From launch in 1821 the cases were compiled by members of the Faculty, with each volume named after the advocate who took responsibility for publishing it. In 1907 the moniker Session Cases was being used for the first time before the SCLR – a charity – was set up in the 1950s to formalise their publication. Andrew Stewart – now Lord Ericht – took over as editor in 2001, building a team of reporters and putting in place an editorial system that remains in place today.

“I read the cases online then allocate them to the reporters. I try to give them cases that are related to their practice area and I generally give them two to three weeks to [write a summary],” Ms Toner explains. “The unique selling point of the Session Cases is that every report published has been verified by the judge who wrote the opinion. Everything in that book is bang-on accurate.”

Despite being so steeped in history, the Session Cases have had to move with the times, particularly in the past year, when Scotland’s judges have had to adjust their editing process to fit with the Covid–19 times.

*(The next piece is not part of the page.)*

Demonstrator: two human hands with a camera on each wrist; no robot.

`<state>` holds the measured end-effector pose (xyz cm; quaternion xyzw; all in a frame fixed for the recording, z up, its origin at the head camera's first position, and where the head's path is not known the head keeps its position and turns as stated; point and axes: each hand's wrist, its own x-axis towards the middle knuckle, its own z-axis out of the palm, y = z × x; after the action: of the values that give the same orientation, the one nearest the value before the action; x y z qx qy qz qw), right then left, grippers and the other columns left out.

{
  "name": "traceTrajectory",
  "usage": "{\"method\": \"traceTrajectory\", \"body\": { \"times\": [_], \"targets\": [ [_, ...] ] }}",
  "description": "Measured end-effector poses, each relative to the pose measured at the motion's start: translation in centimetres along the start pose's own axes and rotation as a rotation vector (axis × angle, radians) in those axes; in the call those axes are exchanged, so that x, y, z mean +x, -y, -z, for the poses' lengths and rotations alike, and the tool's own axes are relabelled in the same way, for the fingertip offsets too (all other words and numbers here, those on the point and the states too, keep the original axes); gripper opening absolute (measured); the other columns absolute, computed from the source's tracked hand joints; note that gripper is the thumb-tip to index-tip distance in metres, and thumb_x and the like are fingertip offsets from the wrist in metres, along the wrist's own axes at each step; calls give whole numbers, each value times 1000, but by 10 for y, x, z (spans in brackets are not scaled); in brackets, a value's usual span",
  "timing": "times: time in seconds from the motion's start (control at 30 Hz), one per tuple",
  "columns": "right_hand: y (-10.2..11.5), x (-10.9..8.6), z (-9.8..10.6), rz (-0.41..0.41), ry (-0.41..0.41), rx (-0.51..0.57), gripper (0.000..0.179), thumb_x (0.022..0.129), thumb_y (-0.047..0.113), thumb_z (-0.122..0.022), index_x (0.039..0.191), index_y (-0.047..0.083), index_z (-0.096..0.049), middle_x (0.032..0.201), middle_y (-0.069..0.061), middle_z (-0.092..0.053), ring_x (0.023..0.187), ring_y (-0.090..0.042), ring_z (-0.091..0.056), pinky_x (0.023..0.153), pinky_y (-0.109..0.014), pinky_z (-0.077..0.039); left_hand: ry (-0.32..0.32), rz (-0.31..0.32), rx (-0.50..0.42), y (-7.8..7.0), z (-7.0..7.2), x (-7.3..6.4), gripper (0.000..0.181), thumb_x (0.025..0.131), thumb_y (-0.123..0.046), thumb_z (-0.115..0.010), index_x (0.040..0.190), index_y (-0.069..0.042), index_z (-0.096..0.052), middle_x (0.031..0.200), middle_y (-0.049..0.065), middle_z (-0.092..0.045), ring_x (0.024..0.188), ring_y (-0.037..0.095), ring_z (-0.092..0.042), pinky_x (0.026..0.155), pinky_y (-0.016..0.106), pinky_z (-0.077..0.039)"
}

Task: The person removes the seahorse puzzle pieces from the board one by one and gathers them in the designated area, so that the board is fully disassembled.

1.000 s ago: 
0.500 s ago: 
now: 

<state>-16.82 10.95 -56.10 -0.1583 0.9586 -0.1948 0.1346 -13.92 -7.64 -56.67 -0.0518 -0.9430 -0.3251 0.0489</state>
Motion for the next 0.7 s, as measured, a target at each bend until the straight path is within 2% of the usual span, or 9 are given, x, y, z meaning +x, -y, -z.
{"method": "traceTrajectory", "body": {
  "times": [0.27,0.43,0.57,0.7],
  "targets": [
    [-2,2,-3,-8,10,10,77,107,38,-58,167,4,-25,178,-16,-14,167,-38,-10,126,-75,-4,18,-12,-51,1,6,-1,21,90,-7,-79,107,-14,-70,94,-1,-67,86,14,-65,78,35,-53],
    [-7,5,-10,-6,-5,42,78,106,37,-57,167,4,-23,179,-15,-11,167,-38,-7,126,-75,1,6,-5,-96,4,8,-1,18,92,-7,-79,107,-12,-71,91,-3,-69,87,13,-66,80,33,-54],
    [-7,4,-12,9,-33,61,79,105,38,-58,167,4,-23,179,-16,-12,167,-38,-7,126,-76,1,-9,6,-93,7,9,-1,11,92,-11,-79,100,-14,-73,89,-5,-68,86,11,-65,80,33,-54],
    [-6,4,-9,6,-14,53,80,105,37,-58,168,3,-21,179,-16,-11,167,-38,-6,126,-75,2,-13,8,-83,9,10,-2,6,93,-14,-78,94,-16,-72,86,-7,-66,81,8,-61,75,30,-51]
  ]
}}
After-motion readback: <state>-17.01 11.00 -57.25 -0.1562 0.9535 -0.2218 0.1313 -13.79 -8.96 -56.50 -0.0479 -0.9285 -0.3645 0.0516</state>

“I’ve had to contact the judges by email during lockdown – I would never have dreamed of doing that before,” Ms Toner says. “The way we always worked was to give a hard copy to the judge, they would take a red pen to it then it would come back to me. I’ve been emailing them to the staff that support the judges in the last year and it has worked really well.”

Away from the law reports, Ms Toner has built up a practice focused on regulatory crime and fatal accident inquiries, having called to the bar in 2009 after a spell at the Crown Office and Procurator Fiscal Service (COPFS). Unlike many of her colleagues at the bar, she never spent any time in private practice, choosing to bypass that route after getting a taste for court work while completing her COPFS traineeship.

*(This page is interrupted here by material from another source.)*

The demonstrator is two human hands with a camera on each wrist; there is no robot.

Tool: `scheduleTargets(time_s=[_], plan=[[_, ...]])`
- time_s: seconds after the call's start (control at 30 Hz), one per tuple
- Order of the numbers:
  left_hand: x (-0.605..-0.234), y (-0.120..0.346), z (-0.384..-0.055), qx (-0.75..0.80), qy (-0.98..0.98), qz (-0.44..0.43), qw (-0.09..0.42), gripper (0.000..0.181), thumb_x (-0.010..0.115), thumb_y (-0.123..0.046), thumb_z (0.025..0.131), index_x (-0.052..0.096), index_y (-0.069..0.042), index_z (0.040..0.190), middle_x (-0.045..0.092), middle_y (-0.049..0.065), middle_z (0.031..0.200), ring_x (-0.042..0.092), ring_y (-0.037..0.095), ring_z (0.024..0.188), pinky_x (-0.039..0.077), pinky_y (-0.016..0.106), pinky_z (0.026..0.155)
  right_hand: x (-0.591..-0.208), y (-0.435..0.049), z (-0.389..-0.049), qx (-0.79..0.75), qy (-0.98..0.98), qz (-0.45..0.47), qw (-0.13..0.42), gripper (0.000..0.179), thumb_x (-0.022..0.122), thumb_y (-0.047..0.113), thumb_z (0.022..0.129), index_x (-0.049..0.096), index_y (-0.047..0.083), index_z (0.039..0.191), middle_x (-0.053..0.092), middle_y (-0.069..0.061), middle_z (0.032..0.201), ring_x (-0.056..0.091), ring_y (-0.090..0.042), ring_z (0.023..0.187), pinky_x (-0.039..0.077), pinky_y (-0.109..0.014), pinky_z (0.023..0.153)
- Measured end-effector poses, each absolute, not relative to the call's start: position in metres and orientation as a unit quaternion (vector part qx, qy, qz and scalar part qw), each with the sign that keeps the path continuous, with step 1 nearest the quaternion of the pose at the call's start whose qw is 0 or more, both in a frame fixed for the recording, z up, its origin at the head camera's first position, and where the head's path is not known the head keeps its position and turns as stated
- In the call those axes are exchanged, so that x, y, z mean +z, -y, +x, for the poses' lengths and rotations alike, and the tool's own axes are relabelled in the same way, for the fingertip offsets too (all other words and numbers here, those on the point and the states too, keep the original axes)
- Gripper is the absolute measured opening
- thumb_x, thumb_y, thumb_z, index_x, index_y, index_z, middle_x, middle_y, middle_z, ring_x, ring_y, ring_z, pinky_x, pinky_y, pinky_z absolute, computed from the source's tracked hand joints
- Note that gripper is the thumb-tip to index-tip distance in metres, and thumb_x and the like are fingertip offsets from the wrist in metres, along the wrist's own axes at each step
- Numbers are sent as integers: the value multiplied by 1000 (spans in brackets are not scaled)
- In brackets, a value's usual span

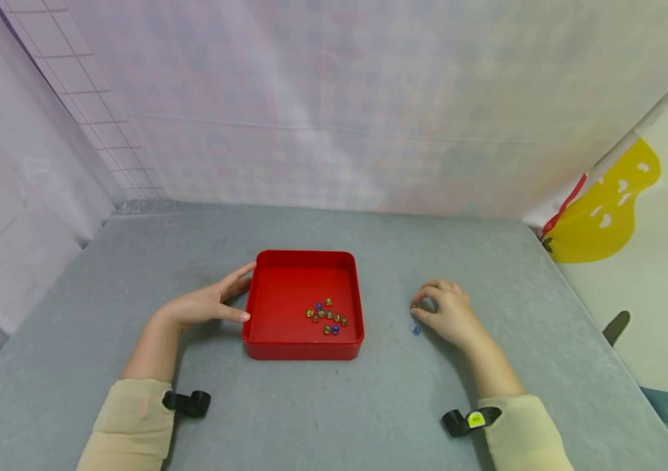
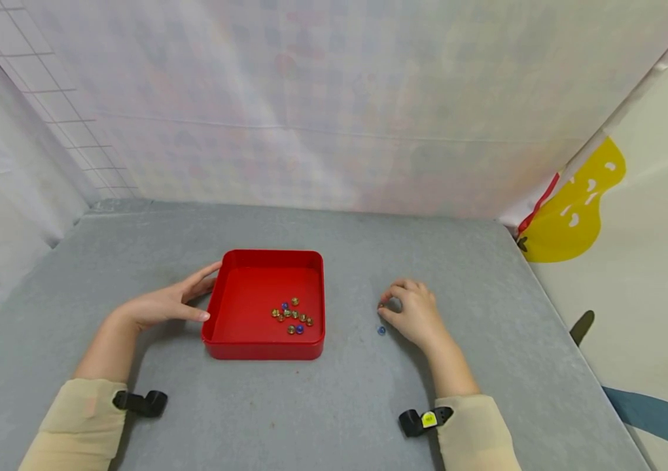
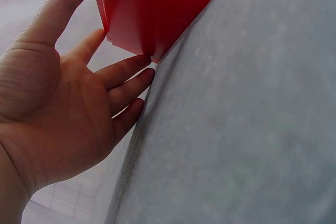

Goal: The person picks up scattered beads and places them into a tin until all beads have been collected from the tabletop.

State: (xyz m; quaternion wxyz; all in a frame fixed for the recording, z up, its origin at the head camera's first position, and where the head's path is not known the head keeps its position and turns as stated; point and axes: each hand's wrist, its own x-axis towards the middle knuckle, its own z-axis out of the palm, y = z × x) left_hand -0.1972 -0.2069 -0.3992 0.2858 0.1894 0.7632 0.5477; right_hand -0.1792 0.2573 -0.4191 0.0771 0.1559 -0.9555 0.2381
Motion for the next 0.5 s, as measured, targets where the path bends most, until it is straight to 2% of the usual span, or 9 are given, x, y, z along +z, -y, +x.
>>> scheduleTargets(time_s=[0.5], plan=[[-399,207,-197,552,-761,186,287,94,70,-12,88,6,-24,155,6,17,158,3,35,143,15,64,106,-419,-257,-179,240,955,157,76,10,76,17,83,69,13,89,58,-18,115,45,-42,112,25,-63,96]])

“I trained at the Crown Office and in the second year of my traineeship I was in the fiscal’s office in Hamilton. That’s where I started appearing in court,” she recalls. “I went back to the Crown Office when I qualified, working in the High Court unit in Edinburgh. I was indicting charges, sending out charges and getting the cases prepared for trial. They were very serious cases and a lot of investigation and preparation went into them. I found that really interesting.”

A scholarship from the Faculty of Advocates helped her make her way to the bar in 2008, as part of a scheme Ms Toner says she is pleased to have seen expanded in recent years.

“In those days scholarships did exist, but there weren’t as many as there are now,” she says. “It was by no means enough to carry me through the whole year of devilling but it made a difference. I was very grateful for it and will always be very grateful for it. People’s backgrounds are different and the idea of not doing paid work for a year will always be a barrier to people to a greater or lesser extent. It would be wrong to put people off on that basis.”

Developed under the leadership of former Vice-Dean Angela Grahame QC, the Faculty now offers three separate schemes – the Lord Reid Scholarship, the Lord Hope Scholarship and the Faculty Scholarship – each of which makes an award of up to £10,000. The SCLR, which created a £20,000 educational scholarship to mark its bicentenary year, has added an extra devilling award into the mix, providing £5,000 to help someone from an under-represented background meet the cost of their unpaid year.

Meanwhile, though the pandemic has put paid to the SCLR’s plans for a Session Cases bicentenary celebration, for Ms Toner the job of producing the reports goes on. While that means she often spends evenings and weekends poring over judgments, she says it is a sacrifice she is more than willing to make.

“From my point of view, being a reporter, it’s two sides of the same job – we’re coming at things in the same way but for a different purpose,” she says. “Being forced to read all these opinions, you do find that you are far more on top of the law, and in a far more broad sense than you would have been otherwise. It is quite time-consuming to sit down and read these things, but it’s just part of my job now and it does have benefits.”